Hampstead is a district of north central London. The key sights are a wealth of under-stated historical attractions, and the magnificent open spaces of Hampstead Heath. Kenwood House is one of the most accessible of London's great Regency homes, John Keats has a museum devoted to his life and work at his former residence here, and the inspiration for many of John Constable's landscapes is all around you on Hampstead Heath. Combine those with some of the most interesting historical pubs in the whole city, and a vibrant restaurant and cafe scene, and Hampstead really does have much to offer the visitor. A pub in Hampstead - very typical architecture of the area Hampstead Village, with its myriad restaurants, old pubs and cafes is an agreeable place to spend a day or two. The area retains much of its original village character, and Hampstead High St alone houses no less than 18 grade II listed buildings. This is one of the wealthiest sections of the city's inner boroughs, full of stately neighbourhoods and grand historic houses.

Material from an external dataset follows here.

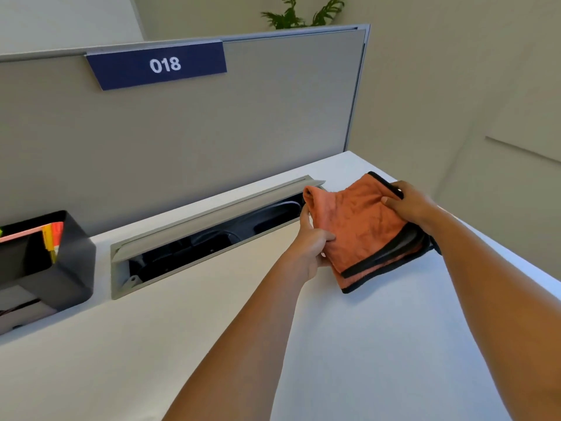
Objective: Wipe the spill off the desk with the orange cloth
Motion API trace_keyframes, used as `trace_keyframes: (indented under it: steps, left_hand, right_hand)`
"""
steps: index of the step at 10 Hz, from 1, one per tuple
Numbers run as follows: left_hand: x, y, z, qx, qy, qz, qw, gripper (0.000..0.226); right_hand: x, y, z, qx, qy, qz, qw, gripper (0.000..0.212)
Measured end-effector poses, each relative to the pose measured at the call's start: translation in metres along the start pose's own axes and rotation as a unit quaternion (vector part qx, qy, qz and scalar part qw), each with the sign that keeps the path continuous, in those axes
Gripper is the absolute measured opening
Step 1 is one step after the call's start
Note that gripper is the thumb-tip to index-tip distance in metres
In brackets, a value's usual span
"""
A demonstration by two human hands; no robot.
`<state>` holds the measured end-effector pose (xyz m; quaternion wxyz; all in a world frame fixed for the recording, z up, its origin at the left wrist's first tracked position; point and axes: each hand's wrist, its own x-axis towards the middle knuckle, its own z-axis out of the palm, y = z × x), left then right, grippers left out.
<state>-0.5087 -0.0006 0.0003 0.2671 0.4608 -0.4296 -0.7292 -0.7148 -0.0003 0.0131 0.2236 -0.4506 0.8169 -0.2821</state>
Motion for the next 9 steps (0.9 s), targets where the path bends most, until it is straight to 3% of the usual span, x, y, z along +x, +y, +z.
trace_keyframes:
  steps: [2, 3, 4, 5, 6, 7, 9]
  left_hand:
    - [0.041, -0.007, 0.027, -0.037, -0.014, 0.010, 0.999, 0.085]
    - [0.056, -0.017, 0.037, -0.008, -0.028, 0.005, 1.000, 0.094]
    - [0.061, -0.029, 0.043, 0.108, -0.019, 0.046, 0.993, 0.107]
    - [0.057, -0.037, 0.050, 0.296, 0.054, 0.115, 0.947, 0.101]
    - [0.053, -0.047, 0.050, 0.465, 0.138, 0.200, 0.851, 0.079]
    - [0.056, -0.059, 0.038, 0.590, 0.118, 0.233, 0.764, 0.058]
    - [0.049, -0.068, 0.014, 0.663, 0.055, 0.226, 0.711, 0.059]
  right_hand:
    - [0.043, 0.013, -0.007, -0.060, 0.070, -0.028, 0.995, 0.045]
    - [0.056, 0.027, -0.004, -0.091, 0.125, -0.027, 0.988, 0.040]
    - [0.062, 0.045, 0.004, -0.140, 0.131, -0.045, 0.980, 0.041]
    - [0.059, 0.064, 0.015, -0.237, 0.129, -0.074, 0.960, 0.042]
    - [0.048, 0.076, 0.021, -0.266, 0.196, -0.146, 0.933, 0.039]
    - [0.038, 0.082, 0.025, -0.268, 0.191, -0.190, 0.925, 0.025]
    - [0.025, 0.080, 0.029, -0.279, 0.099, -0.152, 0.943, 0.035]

You will also find some interesting, non-mainstream shopping, several repertory theatres and one of the best arthouse cinemas in London. The nearby vast, open green spaces of Hampstead Heath are a major attraction for Londoners, but relatively few visitors know much about this wonderful remnant of countryside in the centre of London. Hampstead is a district of great literary, artistic and thespian traditions, and former residents include Kingsley Amis, William Blake, John Constable, Ian Fleming, William Hogarth, John Keats, Anna Pavlova and Alfred Tennyson. Those traditions continue today, and Hampstead is the home of choice for many actors, musicians, writers and media personalities. The residents of Hampstead are acutely aware of the history of the neighbourhood they live in, and any changes in this area are subject to rigorous discussion, and often protest. Belsize Park is in many ways a southward extension of Hampstead Village, and is made up of many similarly grand residential streets with the odd gem of a restaurant.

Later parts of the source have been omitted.